Nossas vidas acima de tudo
Ao falarmos de sociedade, precisamos ampliar a dimensão da crença para o fato, para o científico, para o que pode ser comprovado
São Paulo, 25 de maio de 2020
Nesta segunda-feira, 25, o diretor-geral da Organização Mundial da Saúde, Tedros Adhanon Ghebreyesus, anunciou que a suspensão “temporária” do uso de cloroquina e hidroxicloroquina nos ensaios clínicos de pacientes com Covid-19. O uso dos medicamentos, criados para combater a malária e doenças autoimunes, foi amplamente difundido e popularizado pelo presidente dos Estados Unidos, Donald Trump, sem nenhuma comprovação científica de sua eficácia – importante lembrar que o presidente americano sugeriu que as pessoas tomassem desinfetantes e água sanitária no tratamento há pouco mais de um mês, tendo como resultado várias internações de americanos em decorrência do uso dessas substâncias. Aqui no Brasil, temos certa empolgação e defesa do uso tanto da cloroquina quanto da hidroxicloroquina, também sem nenhum embasamento científico, em uma suposta crença em forças divinas – motivo que resultou no pedido de demissão de outro ministro da Saúde em meio a uma pandemia. Brincam com o desespero, o medo e a fé das pessoas.
Segundo estudo da Revista Lancet, criada em 1823 e uma das mais prestigiadas da medicina, nem o uso da cloroquina nem o uso da hidroxicloroquina, sejam isoladas sejam combinadas a antibióticos, apresentaram qualquer benefício aos pacientes afetados pela Covid-19. Muito pelo contrário. O estudo é o maior sobre tratamentos para a doença, tendo analisado 96.000 pacientes em 671 hospitais. E o verificado foi o aumento de arritmia cardíaca e de morte entre os que tomaram os medicamentos. Por grupos, o estudo foi realizado com pacientes que não tomaram nenhum dos medicamentos e tiveram mortandade em 9,3%; entre os que tomaram apenas cloroquina, a mortandade foi de 16%; e entre os que tomaram hidroxicloroquina e antibióticos, a mortandade foi de 23%.
No Brasil, foi realizado um ensaio clínico, com grupo bem menor, que teve de ser interrompido porque os pacientes tiveram complicações coronárias. Nenhum estudo até agora demonstrou qualquer eficácia do uso destes medicamentos. Segundo a médica Pilar Ruiz Seco, que participa do programa Solidarity da OMS, conjugação de esforços de todo o mundo na investigação de quatro tipos de tratamentos para a covid-19, esse estudo pode fazer com que as pessoas privilegiem e enxerguem ciência como a principal arena de luta para combatermos a pandemia, já que esses medicamentos “não tinham mostrado nenhum benefício contra dois coronavírus da mesma família do atual, o da SARS (2003) e o da MERS (2012)” e se pergunta “por que deveríamos vê-lo agora?”.

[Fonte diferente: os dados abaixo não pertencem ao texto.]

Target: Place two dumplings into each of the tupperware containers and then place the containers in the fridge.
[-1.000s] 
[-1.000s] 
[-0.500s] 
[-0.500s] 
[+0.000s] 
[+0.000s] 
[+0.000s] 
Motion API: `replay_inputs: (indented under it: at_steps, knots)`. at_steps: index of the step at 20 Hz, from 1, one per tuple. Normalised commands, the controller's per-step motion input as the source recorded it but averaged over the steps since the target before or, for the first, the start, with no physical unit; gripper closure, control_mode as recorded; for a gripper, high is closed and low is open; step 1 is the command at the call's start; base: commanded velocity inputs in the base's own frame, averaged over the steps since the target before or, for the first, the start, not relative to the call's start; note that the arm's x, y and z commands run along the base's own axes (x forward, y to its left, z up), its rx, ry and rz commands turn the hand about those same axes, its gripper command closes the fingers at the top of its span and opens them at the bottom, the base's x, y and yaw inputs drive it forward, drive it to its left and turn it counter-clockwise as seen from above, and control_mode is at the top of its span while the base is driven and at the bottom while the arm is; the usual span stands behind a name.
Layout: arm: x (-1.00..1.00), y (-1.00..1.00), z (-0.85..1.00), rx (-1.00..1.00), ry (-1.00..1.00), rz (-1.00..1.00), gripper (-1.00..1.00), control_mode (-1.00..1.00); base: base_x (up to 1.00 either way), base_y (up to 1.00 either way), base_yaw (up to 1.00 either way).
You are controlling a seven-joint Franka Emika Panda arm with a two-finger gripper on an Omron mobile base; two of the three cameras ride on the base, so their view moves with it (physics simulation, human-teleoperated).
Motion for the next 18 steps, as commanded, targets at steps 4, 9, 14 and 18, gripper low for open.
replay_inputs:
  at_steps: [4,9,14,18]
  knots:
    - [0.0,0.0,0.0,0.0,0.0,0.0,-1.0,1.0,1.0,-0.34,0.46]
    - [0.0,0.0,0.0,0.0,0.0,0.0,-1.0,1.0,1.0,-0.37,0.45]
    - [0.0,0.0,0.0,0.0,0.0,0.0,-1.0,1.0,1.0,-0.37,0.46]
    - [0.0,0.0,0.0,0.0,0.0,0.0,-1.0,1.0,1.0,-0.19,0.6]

A questão fundamental nisso tudo é que tenhamos a dimensão de que crenças são importantes para as nossas esferas individuais da vida. O convívio em sociedade demanda de nós acordos e pactos coletivos, de bem-estar de todos os que constroem comunidade conosco. Ao falarmos de sociedade, precisamos ampliar a dimensão da crença para o fato, para o científico, para o que pode ser comprovado. E isso não significa abandonar nossa espiritualidade ou religiosidade, já que são dimensões importantes, muitas vezes, para que consigamos superar momentos tão conturbados. Além disso, precisamos nos perguntar a quem interessa uma produção superdimensionada e em escala global de determinadas substâncias e medicamentos, para que nossas vidas não sejam colocadas em segundo plano e o lucro de alguns poucos interessados sejam as prioridades.
Obviamente, esses estudos não são martelos finais, ainda conhecemos pouco desse vírus e suas consequências. Mas, muito está sendo estudado, discutido e formulado nessa luta que travamos. Cientistas gabaritados, especialistas em suas áreas, do mundo todo estão nessa luta contra o relógio, com o foco em salvar vidas. E é nisso que precisamos focar. Não em quebras de braço que poucos benefícios têm trazido para nós, como comunidade.